__Record extracts__:
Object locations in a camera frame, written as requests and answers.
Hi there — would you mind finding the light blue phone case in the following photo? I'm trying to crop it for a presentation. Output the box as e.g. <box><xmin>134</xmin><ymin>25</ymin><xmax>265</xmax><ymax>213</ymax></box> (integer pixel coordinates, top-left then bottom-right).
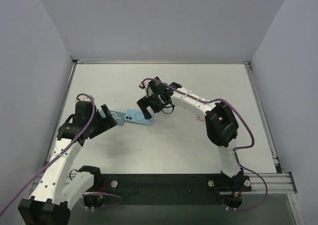
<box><xmin>124</xmin><ymin>109</ymin><xmax>154</xmax><ymax>126</ymax></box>

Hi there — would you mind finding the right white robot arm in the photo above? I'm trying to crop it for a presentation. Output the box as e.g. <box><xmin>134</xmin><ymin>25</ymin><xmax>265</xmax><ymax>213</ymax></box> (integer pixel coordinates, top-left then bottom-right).
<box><xmin>137</xmin><ymin>77</ymin><xmax>242</xmax><ymax>178</ymax></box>

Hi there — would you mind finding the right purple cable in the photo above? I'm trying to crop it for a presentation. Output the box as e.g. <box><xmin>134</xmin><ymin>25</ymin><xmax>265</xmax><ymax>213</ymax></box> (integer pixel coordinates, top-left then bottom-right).
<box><xmin>141</xmin><ymin>77</ymin><xmax>268</xmax><ymax>212</ymax></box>

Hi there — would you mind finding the pink phone case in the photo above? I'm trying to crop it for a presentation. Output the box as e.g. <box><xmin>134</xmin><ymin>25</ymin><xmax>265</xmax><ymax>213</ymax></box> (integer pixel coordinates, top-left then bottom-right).
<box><xmin>196</xmin><ymin>116</ymin><xmax>204</xmax><ymax>121</ymax></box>

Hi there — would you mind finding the aluminium front rail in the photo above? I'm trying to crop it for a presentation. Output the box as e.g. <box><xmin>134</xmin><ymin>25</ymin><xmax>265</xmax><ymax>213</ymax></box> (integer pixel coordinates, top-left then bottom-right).
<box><xmin>218</xmin><ymin>173</ymin><xmax>298</xmax><ymax>195</ymax></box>

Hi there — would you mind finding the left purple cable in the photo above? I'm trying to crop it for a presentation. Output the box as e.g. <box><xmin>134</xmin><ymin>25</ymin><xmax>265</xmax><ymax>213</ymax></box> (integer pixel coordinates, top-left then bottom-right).
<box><xmin>0</xmin><ymin>93</ymin><xmax>97</xmax><ymax>212</ymax></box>

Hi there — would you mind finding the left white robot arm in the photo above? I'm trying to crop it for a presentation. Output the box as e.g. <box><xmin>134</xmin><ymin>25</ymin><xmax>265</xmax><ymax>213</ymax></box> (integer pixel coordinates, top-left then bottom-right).
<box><xmin>18</xmin><ymin>101</ymin><xmax>117</xmax><ymax>225</ymax></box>

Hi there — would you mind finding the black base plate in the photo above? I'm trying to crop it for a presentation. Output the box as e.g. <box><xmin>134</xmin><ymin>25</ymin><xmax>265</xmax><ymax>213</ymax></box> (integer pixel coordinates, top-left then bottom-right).
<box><xmin>83</xmin><ymin>173</ymin><xmax>251</xmax><ymax>208</ymax></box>

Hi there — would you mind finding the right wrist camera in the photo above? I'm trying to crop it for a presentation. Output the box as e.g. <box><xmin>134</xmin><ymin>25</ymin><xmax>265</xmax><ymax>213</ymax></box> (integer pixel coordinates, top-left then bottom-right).
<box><xmin>139</xmin><ymin>80</ymin><xmax>148</xmax><ymax>89</ymax></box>

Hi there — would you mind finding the purple cable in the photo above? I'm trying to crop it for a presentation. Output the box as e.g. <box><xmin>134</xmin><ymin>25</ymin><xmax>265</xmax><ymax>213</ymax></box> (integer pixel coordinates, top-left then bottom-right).
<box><xmin>0</xmin><ymin>93</ymin><xmax>97</xmax><ymax>212</ymax></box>
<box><xmin>141</xmin><ymin>77</ymin><xmax>268</xmax><ymax>212</ymax></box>

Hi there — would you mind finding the dark teal phone case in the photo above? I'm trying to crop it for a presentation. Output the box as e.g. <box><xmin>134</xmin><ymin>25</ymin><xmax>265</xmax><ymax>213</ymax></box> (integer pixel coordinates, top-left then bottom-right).
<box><xmin>110</xmin><ymin>111</ymin><xmax>125</xmax><ymax>126</ymax></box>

__Your objective__: Copy each line above containing the string "white".

__The answer__:
Hi there — would you mind finding the right white robot arm in the photo above? I'm trying to crop it for a presentation. Output the box as e.g. <box><xmin>134</xmin><ymin>25</ymin><xmax>265</xmax><ymax>213</ymax></box> (integer pixel coordinates, top-left then bottom-right).
Hi there — would you mind finding the left white robot arm in the photo above? I'm trying to crop it for a presentation. Output the box as e.g. <box><xmin>134</xmin><ymin>25</ymin><xmax>265</xmax><ymax>213</ymax></box> (integer pixel coordinates, top-left then bottom-right).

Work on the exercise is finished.